Aleisha Sonksen, 17, of Owls Head had just completed her junior year at Camden Hills Regional High School.
Police said speed is likely a factor in the fatal crash on Route 73. Sonksen was the passenger in a two-seat sports car, a 1998 BMW Z3, according to Maine State Police spokesman Stephen McCausland. The driver was a 17-year-old boy from Owls Head whose name is being withheld because of his age. He was treated for minor injuries at Penobscot Bay Medical Center in Rockport.
People at the Owls Head General Store, where Sonksen used to work part-time, grew emotional Tuesday when they learned about her death, said owner Martha Luttrell.
“She was probably just the kindest kid you’d ever meet, and she had so much to look forward to,” Luttrell said in a telephone interview, her tears apparent in her voice. “It’s a huge loss to our community.”
Sonksen, the daughter of Joyce Burnham of Owls Head and Marlowe Sonksen of Camden, grew up in the small Knox County town.
Neighbor Kerry Hadley said she had known Aleisha since she was in kindergarten and that the teen had been active in local activities including the Owls Head Variety Show, which Hadley had directed.
“She was just one of those phenomenal kids,” Hadley said. “She was just one of those bright, special people. You could see it in her eyes. They just shone, whenever you were near her.”
Her mother had been traveling in Europe for business at the time of the crash, Hadley said, and was making an emergency return to Maine.

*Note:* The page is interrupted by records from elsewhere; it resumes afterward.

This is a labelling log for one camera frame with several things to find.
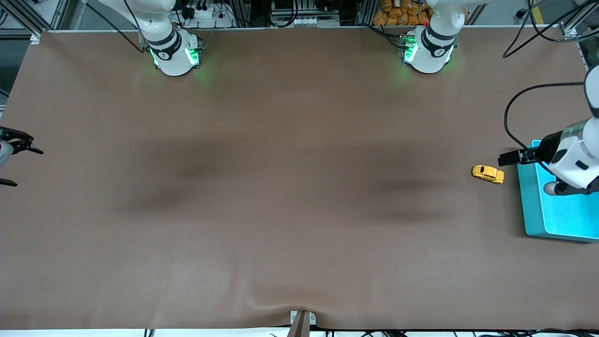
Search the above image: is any yellow beetle toy car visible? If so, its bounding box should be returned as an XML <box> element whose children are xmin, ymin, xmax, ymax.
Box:
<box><xmin>471</xmin><ymin>165</ymin><xmax>505</xmax><ymax>185</ymax></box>

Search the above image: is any teal plastic bin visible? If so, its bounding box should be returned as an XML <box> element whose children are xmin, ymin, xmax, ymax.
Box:
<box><xmin>517</xmin><ymin>139</ymin><xmax>599</xmax><ymax>243</ymax></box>

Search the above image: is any orange snack packets pile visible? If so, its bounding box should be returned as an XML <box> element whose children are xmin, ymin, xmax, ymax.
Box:
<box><xmin>373</xmin><ymin>0</ymin><xmax>433</xmax><ymax>27</ymax></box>

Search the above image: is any white power strip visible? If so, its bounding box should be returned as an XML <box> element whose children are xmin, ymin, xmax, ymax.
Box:
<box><xmin>185</xmin><ymin>0</ymin><xmax>235</xmax><ymax>28</ymax></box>

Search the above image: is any brown table mat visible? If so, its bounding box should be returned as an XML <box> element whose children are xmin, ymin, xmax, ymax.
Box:
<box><xmin>0</xmin><ymin>27</ymin><xmax>599</xmax><ymax>330</ymax></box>

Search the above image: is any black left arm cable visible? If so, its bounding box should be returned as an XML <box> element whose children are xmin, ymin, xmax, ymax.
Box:
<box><xmin>504</xmin><ymin>82</ymin><xmax>586</xmax><ymax>163</ymax></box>

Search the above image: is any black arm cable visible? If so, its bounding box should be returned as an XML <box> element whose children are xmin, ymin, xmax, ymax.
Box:
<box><xmin>82</xmin><ymin>0</ymin><xmax>146</xmax><ymax>53</ymax></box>
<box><xmin>504</xmin><ymin>82</ymin><xmax>586</xmax><ymax>163</ymax></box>

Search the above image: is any black hanging cable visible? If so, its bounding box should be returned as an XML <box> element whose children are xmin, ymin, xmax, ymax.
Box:
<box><xmin>503</xmin><ymin>0</ymin><xmax>578</xmax><ymax>59</ymax></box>

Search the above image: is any aluminium frame profile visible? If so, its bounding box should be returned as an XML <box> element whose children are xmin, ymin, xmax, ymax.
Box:
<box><xmin>557</xmin><ymin>0</ymin><xmax>599</xmax><ymax>43</ymax></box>
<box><xmin>0</xmin><ymin>0</ymin><xmax>71</xmax><ymax>45</ymax></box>

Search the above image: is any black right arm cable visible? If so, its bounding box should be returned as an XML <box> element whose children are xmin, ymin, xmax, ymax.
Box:
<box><xmin>82</xmin><ymin>0</ymin><xmax>146</xmax><ymax>53</ymax></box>

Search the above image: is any grey metal mat bracket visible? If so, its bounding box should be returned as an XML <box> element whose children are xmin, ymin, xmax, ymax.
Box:
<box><xmin>286</xmin><ymin>310</ymin><xmax>317</xmax><ymax>337</ymax></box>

Sonksen had transferred from Rockland District High School to Camden Hills Regional High School before her junior year, Hadley said. At her new high school, she was active on the ski team, according to newspaper reports.
Luttrell described her as a leader, a peacemaker and a person with integrity and compassion who kept her old friends from Owls Head and Rockland even after changing high schools.
“When I heard the news, I couldn’t believe it,” Luttrell said. “She was not a kid that ever got into any trouble, ever.”
The teen had been in school gifted and talented programs and had made friends from around the world. It was easy to imagine her heading off to college at Harvard or the Massachusetts Institute of Technology, according to her former employer.
“She had such a promising future ahead of her,” Luttrell said. “She just got into the wrong car.”
According to the Maine State Police, the accident is under investigation. The driver was tested for alcohol after the crash, as is mandatory under state law, according to McCausland.
There has not been a decision on whether charges may be lodged against the driver, he said.
Luttrell said the reality of Aleisha’s death is still seeping in.
“I still can’t believe that she’s not going to walk through my door tomorrow,” she said. “We loved Aleisha. She was just a wonderful, wonderful person.”